## [What the exercise asks]
From the line with "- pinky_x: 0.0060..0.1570" to the last line of the material, both inclusive, transcribe every line exactly and nothing else.

··········

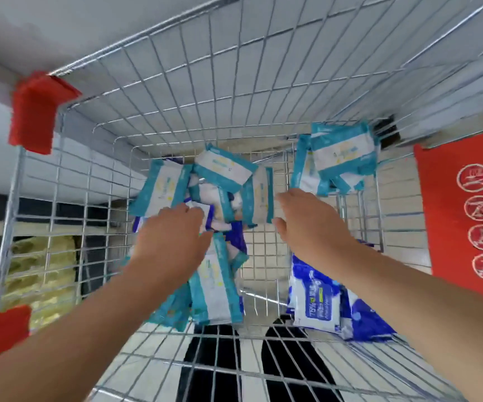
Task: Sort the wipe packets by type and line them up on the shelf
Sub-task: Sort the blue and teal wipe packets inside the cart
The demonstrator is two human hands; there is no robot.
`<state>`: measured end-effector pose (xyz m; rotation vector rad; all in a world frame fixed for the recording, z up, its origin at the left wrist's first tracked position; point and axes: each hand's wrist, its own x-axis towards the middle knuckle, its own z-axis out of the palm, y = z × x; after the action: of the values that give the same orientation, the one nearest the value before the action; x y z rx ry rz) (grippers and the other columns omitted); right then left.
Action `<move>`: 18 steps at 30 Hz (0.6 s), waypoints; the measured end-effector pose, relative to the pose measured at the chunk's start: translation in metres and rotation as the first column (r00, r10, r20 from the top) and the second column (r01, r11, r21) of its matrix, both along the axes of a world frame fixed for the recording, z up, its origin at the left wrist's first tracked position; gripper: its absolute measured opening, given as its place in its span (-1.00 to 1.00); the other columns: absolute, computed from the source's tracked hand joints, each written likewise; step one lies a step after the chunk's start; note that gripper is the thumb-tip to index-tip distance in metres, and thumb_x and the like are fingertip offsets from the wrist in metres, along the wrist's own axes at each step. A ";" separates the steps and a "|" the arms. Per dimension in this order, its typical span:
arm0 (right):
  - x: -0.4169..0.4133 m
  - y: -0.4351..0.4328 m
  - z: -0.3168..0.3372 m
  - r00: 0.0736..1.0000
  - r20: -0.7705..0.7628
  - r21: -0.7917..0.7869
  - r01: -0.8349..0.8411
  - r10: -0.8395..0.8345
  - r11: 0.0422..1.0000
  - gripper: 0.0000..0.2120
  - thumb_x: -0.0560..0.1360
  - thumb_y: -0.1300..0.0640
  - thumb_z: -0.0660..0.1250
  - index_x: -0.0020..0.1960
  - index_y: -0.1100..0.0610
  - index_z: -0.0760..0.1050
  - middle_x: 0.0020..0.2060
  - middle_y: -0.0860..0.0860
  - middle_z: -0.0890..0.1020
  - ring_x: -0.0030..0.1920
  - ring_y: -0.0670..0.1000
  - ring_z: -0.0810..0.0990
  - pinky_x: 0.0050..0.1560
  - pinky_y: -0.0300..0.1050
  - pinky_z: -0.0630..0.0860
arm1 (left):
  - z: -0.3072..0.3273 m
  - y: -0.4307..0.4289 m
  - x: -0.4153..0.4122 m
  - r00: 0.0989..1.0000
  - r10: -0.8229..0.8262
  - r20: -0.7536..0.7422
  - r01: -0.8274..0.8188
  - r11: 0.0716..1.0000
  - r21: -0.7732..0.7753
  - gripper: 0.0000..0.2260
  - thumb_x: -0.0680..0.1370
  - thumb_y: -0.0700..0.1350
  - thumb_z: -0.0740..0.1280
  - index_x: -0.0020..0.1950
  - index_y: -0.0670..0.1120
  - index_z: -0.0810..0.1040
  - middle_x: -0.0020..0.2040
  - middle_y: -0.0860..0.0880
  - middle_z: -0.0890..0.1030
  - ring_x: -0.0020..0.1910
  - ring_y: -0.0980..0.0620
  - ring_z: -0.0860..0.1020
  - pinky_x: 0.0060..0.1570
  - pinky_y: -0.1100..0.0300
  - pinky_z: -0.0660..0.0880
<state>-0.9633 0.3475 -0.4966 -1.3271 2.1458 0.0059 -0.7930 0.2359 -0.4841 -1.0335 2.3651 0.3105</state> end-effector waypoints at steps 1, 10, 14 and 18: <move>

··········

## [Worked solution]
  - pinky_x: 0.0060..0.1570
  - pinky_y: -0.1100..0.0300
  - pinky_z: -0.0660..0.0880
<state>-0.9633 0.3475 -0.4966 -1.3271 2.1458 0.0059 -0.7930 0.2359 -0.4841 -1.0335 2.3651 0.3105</state> end-effector waypoints at steps 1, 10, 14 and 18: <move>

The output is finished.